Oriku
- Full name: Klubi i Futbollit Oriku
- Founded: 1955; 71 years ago
- Ground: Orikum Stadium
- Capacity: 2,000
- President: Muharrem Jazoj
- Manager: Sherif Idrizaj
- League: Kategoria e Parë
- 2025–26: Kategoria e Dytë, Group B, 1st (promoted)
| Home colours | Away colours |

= KF Oriku =

Albanian football club

Klubi i Futbollit Oriku is an Albanian football club based in the town of Orikum. They last competed in Kategoria e Dytë during the 2023–24 season, finishing fourth in Group B.

==History==
Football club "Oriku" was founded in the summer of 1955, when some local navy soldiers along with Soviet specialists from the Pashaliman military base, decided to create a football team which took part in a tournament held that year between the country's military units.
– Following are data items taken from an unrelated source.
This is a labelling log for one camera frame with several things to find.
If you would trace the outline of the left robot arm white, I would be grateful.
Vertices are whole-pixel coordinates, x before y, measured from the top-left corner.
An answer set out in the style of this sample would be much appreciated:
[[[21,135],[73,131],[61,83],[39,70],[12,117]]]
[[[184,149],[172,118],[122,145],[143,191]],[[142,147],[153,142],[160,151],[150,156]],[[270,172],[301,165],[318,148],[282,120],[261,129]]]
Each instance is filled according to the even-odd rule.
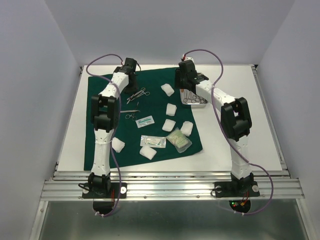
[[[91,97],[90,121],[94,131],[94,159],[88,177],[88,188],[100,197],[111,193],[110,148],[113,134],[118,127],[120,109],[119,97],[123,91],[138,90],[136,80],[137,61],[126,58],[122,66],[116,67],[106,87]]]

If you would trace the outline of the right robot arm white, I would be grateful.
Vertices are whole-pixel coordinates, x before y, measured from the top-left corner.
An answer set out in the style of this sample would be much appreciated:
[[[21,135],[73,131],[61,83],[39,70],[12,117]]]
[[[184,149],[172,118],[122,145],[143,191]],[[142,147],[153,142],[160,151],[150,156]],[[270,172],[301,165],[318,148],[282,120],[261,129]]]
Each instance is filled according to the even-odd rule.
[[[235,98],[214,86],[203,74],[198,74],[192,60],[183,60],[175,71],[174,86],[189,90],[212,104],[219,127],[230,146],[230,181],[216,181],[212,195],[216,198],[258,197],[259,187],[254,180],[248,154],[248,136],[252,119],[245,98]]]

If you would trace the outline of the stainless steel tray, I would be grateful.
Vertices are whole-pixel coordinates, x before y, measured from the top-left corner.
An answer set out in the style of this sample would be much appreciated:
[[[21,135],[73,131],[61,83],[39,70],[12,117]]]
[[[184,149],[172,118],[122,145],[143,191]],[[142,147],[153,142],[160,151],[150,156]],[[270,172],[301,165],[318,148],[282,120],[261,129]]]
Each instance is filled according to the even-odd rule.
[[[192,91],[187,89],[180,89],[180,100],[184,106],[190,106],[191,108],[204,108],[207,105],[207,101]]]

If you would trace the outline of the steel hemostat forceps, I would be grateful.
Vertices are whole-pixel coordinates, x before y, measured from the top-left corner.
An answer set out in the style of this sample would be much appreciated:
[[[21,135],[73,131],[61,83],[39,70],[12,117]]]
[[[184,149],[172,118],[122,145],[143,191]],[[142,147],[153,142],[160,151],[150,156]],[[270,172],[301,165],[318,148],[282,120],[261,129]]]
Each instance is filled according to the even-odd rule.
[[[132,113],[130,113],[130,114],[127,114],[127,115],[125,116],[125,119],[126,119],[126,120],[136,121],[136,120],[137,120],[137,117],[136,117],[135,113],[132,112]]]
[[[141,96],[149,96],[150,92],[146,91],[146,88],[143,87],[141,88],[138,92],[134,93],[133,95],[131,95],[130,97],[127,98],[127,103],[132,102],[133,100],[141,97]]]
Named after the ancient Illyrian city of Oricum, the club encompasses a fanbase that covers the Orikum–Dukat–Tragjas–Radhimë region.

In May 2013, former mayor Gëzim Çapaj (today the club's administrator), together with head coach Albert Haxhiaj and a group of young talented players, in the qualifying matches of Kategoria e Tretë earned the right to take part in Kategoria e Dytë (South Group), for the 2013–14 season.

After five full seasons, Orikum climbed the ladder, joining Kategoria e Parë for the 2018–19 season where they finished fifth in Group B.

==Current squad==

| No. | Pos. | Nation | Player |
|---|---|---|---|
| 1 | GK | BRA | Anderson Rocha |
| 2 | DF | ALB | Lejdi Gjoka |
| 3 | DF | ALB | Daniel Bregova |
| 4 | DF | ALB | Ronald Disha |
| 6 | MF | ALB | Ervis Kasaj |
| 7 | FW | ALB | Aleksandër Dalanaj |
| 8 | MF | BRA | Lucas Oliveira |
| 9 | FW | ALB | Roland Shkreli |
| 10 | MF | ALB | Ermanel Llojaj |
| 11 | FW | ALB | Albi Metani |
| 14 | FW | ALB | Fabiano Veraj |
| 15 | DF | ALB | Klark Kalus |

| No. | Pos. | Nation | Player |
|---|---|---|---|
| 17 | FW | ALB | Enkelajdo Kamberaj |
| 19 | FW | ALB | Xhuliano Mirani |
| 20 | MF | ALB | Klaus Alinani |
| 24 | DF | ALB | Julian Gjinaj (captain) |
| 25 | MF | ALB | Erald Kapo |
| 26 | FW | CMR | Calice Nwatsock |
| 30 | MF | ALB | Alvi Mezani |
| 44 | DF | ALB | Selindjon Zholi |
| 52 | GK | RUS | Akhmed Bunkhoev |
| 77 | DF | ALB | Xhuljano Buxhelaj |
| — | MF | ALB | Bruno Telushi |
| — | FW | ALB | Klejdon Arbëri |

==Personnel and staff==

Current technical staff
| Position | Name |
| Head coach | ALB Sherif Idrizaj |
| Assistant coach | ALB |
| Goalkeeping coach | ALB |
| Doctor | ALB Dr.Enrik Haxhiraj |
Board members
| Office | Name |
| President | ALB Muharrem Jazoj |
| Vice-president | ALB Vullnet Sinaj |
| Sports director | ALB Arsen Belaj |
| Technical director | ALB Albert Haxhiaj |

==List of managers==

- ALB Albert Haxhiraj (18 Sep 2013– 30 Jun 2017)
- ALB Artan Sakaj (1 Aug 2017– 20 Oct 2019)
- ALB Eqerem Memushaj (23 Oct 2019– 17 Dec 2020)
- ALB Besmir Shabani (17 Dec 2020 – 31 Dec 2020)
- ALB Artan Sakaj (1 Jan 2021– 30 Jun 2021)
- ALB Besmir Shabani (1 Aug 2021– 30 Jun 2022)
- ALB Arlindo Rustemi (1 Jul 2022– 30 Jun 2023)
- ALB Sherif Idrizaj (1 Jul 2023– )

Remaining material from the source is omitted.